Take every line from the material that has the word "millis" in it.

Dataset excerpt:
--- START ---

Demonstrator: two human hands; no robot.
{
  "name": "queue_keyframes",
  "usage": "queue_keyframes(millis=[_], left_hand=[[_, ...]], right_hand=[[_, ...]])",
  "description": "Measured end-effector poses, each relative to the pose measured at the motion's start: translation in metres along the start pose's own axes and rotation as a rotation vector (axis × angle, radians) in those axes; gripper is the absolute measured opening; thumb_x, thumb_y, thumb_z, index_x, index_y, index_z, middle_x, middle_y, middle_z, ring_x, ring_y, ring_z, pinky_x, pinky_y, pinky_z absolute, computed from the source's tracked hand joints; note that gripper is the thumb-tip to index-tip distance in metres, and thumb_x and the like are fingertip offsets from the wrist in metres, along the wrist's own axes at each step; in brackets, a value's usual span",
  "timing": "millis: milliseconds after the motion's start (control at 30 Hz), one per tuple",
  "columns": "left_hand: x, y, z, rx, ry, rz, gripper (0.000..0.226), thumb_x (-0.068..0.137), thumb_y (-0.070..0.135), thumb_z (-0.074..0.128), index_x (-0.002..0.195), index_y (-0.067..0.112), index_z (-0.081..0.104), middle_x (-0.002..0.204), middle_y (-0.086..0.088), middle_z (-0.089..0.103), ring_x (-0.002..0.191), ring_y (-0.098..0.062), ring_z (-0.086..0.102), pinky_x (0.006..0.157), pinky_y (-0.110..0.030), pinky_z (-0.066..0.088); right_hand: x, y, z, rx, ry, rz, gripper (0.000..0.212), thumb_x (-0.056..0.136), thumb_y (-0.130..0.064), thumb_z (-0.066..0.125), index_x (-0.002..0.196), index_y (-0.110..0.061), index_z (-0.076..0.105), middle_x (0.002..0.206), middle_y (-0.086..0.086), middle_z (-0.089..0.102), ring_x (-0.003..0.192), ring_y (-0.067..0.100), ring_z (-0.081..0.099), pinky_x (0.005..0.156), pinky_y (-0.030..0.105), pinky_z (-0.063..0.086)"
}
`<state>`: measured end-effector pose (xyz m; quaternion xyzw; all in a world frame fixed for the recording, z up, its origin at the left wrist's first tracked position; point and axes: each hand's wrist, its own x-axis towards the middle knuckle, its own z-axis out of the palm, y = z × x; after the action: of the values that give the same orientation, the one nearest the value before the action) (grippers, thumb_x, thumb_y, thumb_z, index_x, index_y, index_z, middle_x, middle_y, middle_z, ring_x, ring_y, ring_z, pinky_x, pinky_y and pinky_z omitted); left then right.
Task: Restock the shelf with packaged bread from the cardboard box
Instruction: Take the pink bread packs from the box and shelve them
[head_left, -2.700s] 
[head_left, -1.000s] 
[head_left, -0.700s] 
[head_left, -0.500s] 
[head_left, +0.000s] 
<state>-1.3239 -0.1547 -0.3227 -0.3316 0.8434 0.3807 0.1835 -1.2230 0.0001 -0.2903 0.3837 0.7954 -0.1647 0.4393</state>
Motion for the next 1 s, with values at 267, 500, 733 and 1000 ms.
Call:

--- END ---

Problem solution:
  "usage": "queue_keyframes(millis=[_], left_hand=[[_, ...]], right_hand=[[_, ...]])",
  "timing": "millis: milliseconds after the motion's start (control at 30 Hz), one per tuple",

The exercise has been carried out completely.